* **Directions for this task**: Transcribe exactly the first line of the listing below and each line that follows it, ending with the line that contains "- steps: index", and omit the remainder.

* **Given data**:

-------

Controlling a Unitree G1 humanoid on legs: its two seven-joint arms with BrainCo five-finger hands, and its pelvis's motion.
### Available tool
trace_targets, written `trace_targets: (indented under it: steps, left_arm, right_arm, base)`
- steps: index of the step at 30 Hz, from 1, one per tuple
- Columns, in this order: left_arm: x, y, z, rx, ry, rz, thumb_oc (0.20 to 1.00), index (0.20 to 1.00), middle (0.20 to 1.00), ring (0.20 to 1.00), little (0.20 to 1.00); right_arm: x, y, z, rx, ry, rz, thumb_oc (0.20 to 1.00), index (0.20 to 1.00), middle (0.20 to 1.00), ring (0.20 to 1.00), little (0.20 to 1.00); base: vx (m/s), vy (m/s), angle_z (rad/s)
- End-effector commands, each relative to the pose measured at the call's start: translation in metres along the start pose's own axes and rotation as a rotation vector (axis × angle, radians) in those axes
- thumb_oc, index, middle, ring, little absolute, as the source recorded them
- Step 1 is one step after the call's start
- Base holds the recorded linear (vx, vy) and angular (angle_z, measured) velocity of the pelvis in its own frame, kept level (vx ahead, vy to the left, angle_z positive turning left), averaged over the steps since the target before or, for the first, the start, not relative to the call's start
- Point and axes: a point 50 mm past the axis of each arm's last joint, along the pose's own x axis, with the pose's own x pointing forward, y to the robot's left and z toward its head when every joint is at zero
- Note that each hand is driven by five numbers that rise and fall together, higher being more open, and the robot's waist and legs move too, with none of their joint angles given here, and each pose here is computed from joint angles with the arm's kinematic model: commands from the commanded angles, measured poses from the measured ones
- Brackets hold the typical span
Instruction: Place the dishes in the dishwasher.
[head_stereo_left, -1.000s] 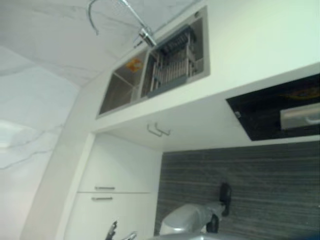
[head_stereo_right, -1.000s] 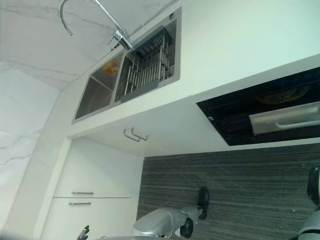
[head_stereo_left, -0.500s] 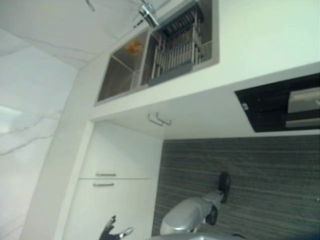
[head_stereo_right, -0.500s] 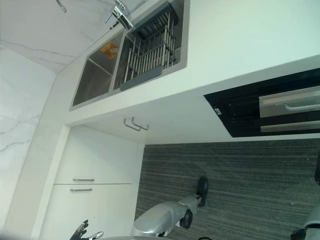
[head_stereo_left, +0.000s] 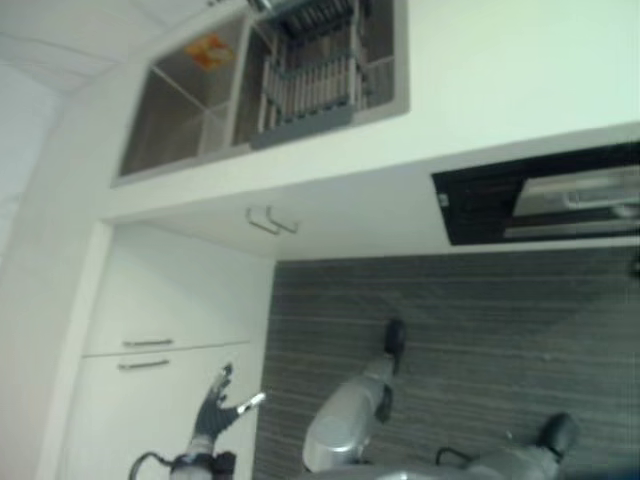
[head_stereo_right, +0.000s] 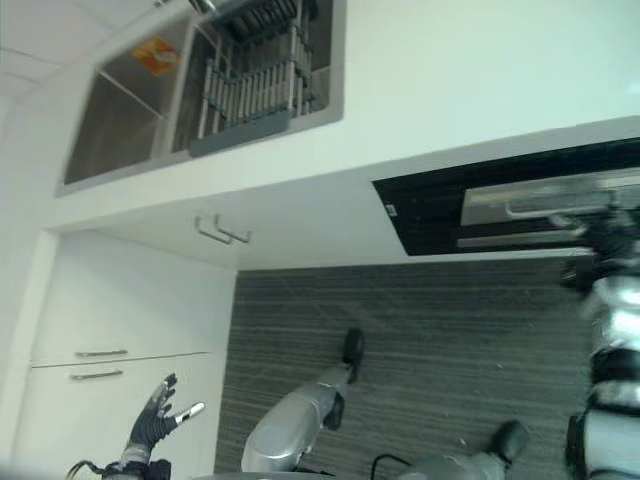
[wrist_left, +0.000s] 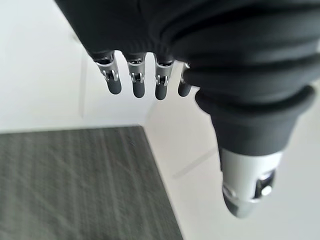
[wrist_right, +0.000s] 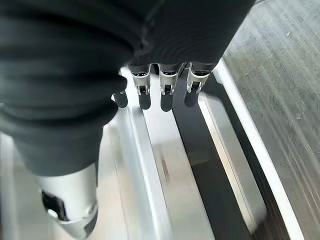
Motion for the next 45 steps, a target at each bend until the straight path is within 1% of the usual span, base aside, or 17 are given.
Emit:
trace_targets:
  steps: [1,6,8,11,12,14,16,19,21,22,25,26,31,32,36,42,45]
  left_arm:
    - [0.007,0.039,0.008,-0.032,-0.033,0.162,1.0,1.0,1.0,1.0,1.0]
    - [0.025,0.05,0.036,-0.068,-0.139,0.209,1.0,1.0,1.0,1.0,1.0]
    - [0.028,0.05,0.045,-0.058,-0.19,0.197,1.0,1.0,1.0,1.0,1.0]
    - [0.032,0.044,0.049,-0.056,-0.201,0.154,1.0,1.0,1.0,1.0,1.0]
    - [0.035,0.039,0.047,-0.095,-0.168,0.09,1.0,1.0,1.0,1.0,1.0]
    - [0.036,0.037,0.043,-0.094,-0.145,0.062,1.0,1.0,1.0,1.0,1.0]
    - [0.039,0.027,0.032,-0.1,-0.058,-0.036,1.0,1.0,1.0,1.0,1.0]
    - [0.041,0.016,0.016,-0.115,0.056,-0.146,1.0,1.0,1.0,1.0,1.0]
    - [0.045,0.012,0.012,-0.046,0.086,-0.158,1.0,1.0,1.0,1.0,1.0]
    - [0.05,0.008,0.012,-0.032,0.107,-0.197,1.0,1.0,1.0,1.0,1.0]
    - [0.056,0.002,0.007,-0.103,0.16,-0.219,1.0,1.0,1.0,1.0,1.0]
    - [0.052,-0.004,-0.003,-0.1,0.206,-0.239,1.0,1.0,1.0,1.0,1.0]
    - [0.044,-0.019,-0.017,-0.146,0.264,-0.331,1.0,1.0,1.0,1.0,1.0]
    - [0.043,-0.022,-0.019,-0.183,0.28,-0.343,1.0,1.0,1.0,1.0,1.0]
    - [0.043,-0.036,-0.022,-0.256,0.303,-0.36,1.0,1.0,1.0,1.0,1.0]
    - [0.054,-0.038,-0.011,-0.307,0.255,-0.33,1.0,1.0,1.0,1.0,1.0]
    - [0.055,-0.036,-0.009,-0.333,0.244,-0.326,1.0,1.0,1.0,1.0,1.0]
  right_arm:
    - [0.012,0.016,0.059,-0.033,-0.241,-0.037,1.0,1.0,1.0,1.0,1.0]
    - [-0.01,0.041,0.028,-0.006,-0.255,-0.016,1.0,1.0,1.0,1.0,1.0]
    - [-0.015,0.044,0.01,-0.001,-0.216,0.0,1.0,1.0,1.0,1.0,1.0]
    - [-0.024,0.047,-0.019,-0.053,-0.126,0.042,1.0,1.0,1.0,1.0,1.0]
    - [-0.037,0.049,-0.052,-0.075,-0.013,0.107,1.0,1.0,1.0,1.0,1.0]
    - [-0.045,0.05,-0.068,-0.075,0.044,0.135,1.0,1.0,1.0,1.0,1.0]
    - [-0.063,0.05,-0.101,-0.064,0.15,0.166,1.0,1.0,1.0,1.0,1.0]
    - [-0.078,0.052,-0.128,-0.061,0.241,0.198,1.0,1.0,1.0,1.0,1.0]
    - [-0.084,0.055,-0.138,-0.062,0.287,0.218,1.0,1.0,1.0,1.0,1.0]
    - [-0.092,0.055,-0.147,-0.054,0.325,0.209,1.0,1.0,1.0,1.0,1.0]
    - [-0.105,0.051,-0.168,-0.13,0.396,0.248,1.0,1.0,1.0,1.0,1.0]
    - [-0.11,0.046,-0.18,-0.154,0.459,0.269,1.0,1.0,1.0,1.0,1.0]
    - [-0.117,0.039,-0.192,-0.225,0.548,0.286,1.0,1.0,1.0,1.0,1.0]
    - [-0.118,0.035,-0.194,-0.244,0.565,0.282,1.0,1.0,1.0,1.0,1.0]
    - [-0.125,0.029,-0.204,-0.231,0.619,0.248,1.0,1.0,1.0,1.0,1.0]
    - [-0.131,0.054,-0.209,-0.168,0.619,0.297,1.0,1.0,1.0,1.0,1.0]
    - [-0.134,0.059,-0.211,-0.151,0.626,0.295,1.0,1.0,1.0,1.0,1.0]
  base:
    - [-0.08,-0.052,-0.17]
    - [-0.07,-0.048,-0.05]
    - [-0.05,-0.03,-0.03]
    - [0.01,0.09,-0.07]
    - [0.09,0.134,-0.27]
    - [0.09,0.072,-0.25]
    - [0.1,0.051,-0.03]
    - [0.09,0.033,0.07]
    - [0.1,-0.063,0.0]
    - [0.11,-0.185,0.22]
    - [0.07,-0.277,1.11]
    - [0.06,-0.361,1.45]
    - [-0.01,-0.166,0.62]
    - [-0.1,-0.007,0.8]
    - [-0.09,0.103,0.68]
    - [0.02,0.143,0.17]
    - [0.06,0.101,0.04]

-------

* **Output for this task**:
Controlling a Unitree G1 humanoid on legs: its two seven-joint arms with BrainCo five-finger hands, and its pelvis's motion.
### Available tool
trace_targets, written `trace_targets: (indented under it: steps, left_arm, right_arm, base)`
- steps: index of the step at 30 Hz, from 1, one per tuple

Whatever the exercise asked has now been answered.